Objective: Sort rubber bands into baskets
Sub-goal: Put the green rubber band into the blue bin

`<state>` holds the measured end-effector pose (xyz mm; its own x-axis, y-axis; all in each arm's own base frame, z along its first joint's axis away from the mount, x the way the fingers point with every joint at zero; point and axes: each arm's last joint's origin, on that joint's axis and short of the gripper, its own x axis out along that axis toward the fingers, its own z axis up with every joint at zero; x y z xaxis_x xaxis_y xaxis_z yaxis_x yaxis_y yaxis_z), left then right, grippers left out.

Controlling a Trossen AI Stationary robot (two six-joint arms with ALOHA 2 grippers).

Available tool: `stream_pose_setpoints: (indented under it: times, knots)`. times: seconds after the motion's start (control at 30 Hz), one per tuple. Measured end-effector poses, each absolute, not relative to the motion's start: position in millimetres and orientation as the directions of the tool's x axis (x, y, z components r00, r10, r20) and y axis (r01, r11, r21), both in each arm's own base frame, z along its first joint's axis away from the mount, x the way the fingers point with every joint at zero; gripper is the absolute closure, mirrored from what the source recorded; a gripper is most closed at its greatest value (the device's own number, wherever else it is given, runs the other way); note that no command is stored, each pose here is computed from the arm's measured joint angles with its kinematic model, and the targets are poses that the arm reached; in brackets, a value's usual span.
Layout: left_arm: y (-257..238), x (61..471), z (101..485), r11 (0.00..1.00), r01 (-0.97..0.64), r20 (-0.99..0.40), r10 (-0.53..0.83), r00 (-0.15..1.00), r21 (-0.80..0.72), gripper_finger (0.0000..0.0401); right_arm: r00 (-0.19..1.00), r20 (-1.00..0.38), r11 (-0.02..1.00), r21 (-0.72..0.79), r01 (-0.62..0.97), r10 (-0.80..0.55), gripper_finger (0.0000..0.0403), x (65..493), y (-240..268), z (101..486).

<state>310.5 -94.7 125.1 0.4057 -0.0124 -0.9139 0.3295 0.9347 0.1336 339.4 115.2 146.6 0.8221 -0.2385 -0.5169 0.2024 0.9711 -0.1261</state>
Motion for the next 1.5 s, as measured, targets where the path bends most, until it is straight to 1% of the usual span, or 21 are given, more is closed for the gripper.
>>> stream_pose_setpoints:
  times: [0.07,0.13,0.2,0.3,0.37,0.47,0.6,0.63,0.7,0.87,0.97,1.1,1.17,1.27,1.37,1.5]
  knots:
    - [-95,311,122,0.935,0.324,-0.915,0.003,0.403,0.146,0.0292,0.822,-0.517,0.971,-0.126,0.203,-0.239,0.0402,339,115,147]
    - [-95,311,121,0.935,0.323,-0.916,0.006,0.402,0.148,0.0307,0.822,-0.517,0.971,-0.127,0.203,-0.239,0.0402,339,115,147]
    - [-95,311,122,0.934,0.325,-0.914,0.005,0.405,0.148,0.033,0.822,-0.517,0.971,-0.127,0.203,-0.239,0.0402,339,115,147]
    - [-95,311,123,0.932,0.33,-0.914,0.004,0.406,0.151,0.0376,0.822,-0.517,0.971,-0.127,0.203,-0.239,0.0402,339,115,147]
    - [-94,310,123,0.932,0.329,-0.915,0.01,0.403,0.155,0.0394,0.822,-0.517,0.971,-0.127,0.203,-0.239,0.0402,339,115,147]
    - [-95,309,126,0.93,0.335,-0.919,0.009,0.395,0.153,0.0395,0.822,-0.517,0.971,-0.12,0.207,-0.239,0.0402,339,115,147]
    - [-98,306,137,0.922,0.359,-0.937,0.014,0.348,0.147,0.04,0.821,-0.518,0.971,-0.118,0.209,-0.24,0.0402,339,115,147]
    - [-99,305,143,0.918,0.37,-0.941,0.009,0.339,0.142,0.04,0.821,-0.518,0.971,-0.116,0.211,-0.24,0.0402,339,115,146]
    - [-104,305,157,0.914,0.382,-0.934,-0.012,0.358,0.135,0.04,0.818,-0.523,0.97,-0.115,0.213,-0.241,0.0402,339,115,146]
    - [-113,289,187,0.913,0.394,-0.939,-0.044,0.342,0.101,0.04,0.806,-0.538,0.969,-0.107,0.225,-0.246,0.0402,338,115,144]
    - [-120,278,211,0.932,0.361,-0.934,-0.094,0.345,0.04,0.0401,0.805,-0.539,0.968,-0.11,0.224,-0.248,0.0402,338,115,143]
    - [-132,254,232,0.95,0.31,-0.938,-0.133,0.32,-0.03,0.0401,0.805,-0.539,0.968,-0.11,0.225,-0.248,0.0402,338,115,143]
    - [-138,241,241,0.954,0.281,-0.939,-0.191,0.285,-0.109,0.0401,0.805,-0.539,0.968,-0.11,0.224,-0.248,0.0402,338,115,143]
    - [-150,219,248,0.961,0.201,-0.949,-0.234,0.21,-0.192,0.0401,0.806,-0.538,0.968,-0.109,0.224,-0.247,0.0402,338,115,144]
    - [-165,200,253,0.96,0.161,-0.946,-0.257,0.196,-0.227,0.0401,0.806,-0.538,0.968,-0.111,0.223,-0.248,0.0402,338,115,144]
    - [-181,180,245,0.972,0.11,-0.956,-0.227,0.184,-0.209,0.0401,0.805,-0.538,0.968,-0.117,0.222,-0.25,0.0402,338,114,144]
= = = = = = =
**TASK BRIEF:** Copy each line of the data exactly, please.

**ANSWER TO THE PROBLEM:**
Objective: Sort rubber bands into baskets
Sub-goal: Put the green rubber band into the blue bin

`<state>` holds the measured end-effector pose (xyz mm; its own x-axis, y-axis; all in each arm's own base frame, z along its first joint's axis away from the mount, x the way the fingers point with every joint at zero; point and axes: each arm's last joint's origin, on that joint's axis and short of the gripper, its own x axis out along that axis toward the fingers, its own z axis up with every joint at zero; x y z xaxis_x xaxis_y xaxis_z yaxis_x yaxis_y yaxis_z), left then right, grippers left out.

Controlling a Trossen AI Stationary robot (two six-joint arms with ALOHA 2 grippers).

Available tool: `stream_pose_setpoints: (indented under it: times, knots)`. times: seconds after the motion's start (control at 30 Hz), one per tuple. Measured end-effector poses, each absolute, not relative to the motion's start: position in millimetres and orientation as the directions of the tool's x axis (x, y, z components r00, r10, r20) and y axis (r01, r11, r21), both in each arm's own base frame, z along its first joint's axis away from the mount, x the way the fingers point with every joint at zero; gripper is the absolute closure, mirrored from what the source recorded; a gripper is most closed at its greatest value (the device's own number, wherever else it is given, runs the other way); note that no command is stored, each pose here is computed from the arm's measured joint angles with its kinematic model, and the targets are poses that the arm reached; in brackets, a value's usual span.
Layout: left_arm: y (-257..238), x (61..471), z (101..485), r11 (0.00..1.00), r01 (-0.97..0.64), r20 (-0.99..0.40), r10 (-0.53..0.83), r00 (-0.15..1.00), r21 (-0.80..0.72), gripper_finger (0.0000..0.0401); right_arm: r00 (-0.19..1.00), r20 (-1.00..0.38), r11 (-0.02..1.00), r21 (-0.72..0.79), r01 (-0.62..0.97), r10 (-0.80..0.55), gripper_finger (0.0000..0.0403), x (65..493), y (-240..268), z (101..486).

<state>310.5 -94.7 125.1 0.4057 -0.0124 -0.9139 0.3295 0.9347 0.1336 339.4 115.2 146.6 0.8221 -0.2385 -0.5169 0.2024 0.9711 -0.1261</state>
Motion for the next 1.5 s, as measured, targets where the path bends most, until it is straight to 1% of the usual span, or 21 are given, more is closed for the gripper.
>>> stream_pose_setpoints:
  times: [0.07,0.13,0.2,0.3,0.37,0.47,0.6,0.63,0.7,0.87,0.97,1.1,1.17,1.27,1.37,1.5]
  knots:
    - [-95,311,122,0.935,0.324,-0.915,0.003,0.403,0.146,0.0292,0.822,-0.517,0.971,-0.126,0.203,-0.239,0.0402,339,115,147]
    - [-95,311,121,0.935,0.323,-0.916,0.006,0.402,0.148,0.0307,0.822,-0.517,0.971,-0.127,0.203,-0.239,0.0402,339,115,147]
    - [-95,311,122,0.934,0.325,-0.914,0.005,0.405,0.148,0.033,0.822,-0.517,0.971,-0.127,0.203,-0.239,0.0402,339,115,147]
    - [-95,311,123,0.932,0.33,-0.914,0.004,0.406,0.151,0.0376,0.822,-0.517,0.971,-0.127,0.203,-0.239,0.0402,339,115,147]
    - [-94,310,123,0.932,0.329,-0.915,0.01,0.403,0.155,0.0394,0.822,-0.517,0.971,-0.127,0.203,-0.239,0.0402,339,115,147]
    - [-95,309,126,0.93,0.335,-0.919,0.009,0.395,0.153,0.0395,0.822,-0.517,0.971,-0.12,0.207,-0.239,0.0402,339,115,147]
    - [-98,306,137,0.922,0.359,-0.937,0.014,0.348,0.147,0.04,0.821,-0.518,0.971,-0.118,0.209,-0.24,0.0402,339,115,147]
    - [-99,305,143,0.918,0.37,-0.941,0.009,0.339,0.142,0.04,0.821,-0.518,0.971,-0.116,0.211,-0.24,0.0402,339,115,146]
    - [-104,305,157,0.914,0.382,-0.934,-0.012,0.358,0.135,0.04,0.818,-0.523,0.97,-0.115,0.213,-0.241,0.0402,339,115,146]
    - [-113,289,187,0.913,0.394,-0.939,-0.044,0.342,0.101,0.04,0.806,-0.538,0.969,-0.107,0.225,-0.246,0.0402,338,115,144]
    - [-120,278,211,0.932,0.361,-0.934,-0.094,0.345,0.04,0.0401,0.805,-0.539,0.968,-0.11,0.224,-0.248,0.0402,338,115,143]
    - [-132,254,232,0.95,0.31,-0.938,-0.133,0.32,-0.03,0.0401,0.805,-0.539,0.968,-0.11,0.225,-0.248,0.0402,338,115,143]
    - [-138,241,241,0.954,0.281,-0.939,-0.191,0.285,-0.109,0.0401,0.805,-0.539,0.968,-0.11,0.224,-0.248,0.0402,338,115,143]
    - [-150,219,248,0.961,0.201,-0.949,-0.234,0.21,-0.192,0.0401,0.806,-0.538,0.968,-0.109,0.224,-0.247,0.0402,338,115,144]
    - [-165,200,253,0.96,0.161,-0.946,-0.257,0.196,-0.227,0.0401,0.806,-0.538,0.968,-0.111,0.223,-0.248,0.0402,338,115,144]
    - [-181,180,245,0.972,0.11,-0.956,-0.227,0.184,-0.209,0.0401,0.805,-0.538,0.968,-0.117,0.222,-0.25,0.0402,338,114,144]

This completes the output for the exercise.